Action item:
The answer is a single number: the count of lines below in which the word "pedestal" appears.
(Listed entries Opens)
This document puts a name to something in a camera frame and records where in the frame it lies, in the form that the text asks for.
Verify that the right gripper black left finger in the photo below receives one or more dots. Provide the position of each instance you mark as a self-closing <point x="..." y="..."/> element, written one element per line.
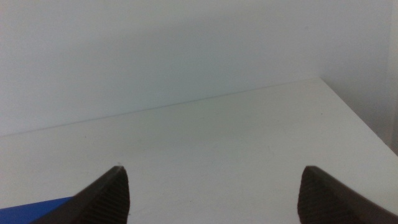
<point x="105" y="199"/>

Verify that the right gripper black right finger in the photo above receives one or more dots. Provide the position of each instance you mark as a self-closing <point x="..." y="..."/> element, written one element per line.
<point x="323" y="199"/>

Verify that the blue rectangular mat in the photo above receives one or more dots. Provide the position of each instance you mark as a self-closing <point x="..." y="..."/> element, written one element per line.
<point x="28" y="212"/>

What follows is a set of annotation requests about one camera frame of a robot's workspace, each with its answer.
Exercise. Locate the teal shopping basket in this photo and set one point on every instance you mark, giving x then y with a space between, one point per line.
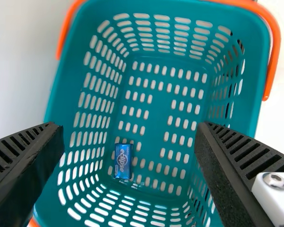
255 59

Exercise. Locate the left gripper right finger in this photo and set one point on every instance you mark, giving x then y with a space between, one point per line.
232 175

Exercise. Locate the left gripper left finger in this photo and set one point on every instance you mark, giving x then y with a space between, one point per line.
19 170

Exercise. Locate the small blue box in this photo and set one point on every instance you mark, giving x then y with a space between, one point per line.
123 160

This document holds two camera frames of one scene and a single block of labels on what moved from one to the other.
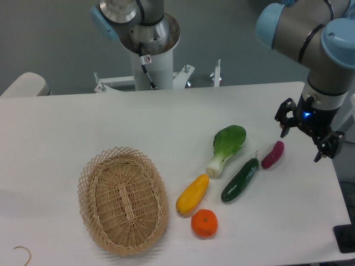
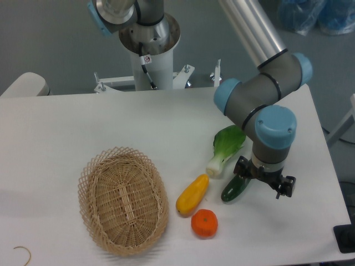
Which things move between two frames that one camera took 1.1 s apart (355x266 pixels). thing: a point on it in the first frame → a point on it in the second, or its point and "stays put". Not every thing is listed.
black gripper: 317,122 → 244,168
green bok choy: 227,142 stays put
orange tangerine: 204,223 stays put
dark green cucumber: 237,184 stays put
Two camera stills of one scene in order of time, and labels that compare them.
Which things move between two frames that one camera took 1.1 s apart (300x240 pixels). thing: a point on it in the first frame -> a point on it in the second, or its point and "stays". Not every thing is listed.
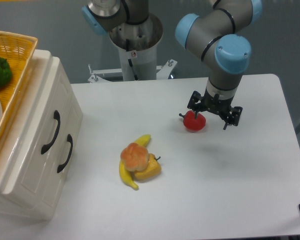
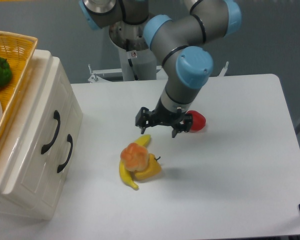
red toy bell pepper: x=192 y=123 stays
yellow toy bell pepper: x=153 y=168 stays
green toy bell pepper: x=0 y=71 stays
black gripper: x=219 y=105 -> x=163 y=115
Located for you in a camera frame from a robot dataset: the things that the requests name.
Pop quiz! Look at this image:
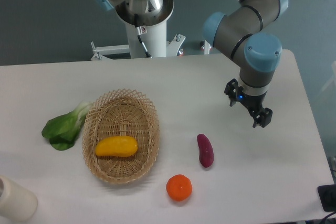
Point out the yellow mango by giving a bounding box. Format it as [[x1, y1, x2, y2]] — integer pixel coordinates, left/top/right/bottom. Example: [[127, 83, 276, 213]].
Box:
[[95, 136, 138, 157]]

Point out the cream cylindrical bottle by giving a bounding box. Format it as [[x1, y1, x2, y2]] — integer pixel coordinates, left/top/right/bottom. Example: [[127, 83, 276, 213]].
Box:
[[1, 175, 38, 222]]

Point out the green bok choy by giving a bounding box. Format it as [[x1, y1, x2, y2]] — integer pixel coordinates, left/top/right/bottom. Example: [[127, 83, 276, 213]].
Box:
[[41, 101, 93, 151]]

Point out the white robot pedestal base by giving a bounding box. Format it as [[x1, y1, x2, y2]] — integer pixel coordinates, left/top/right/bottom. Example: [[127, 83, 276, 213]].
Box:
[[90, 0, 213, 61]]

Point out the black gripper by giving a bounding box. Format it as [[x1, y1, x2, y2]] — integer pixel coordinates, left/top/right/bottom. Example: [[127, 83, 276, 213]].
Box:
[[224, 79, 273, 128]]

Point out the purple sweet potato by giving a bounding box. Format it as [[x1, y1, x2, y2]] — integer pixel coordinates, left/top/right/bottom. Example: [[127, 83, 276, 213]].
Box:
[[197, 134, 214, 168]]

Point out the black device at edge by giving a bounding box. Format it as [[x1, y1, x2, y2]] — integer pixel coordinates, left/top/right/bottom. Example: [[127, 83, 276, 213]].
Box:
[[317, 184, 336, 212]]

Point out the woven wicker basket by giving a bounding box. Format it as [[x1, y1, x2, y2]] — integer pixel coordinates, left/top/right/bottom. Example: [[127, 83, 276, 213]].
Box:
[[82, 89, 160, 184]]

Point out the orange tangerine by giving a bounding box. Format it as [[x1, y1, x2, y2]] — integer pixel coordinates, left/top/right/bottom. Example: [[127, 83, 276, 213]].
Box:
[[166, 174, 193, 202]]

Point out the black cable on pedestal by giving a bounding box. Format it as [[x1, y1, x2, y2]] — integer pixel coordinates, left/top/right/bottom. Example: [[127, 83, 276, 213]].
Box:
[[133, 13, 152, 58]]

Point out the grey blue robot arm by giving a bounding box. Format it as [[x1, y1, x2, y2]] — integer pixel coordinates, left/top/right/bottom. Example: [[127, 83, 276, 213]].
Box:
[[95, 0, 288, 127]]

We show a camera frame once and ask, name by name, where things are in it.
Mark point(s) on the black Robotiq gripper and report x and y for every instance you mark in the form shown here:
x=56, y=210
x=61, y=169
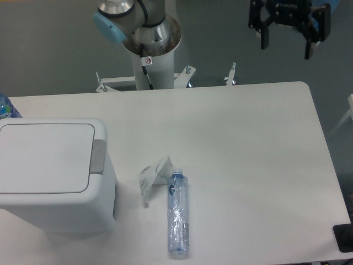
(Listed entries Closes)
Exercise output:
2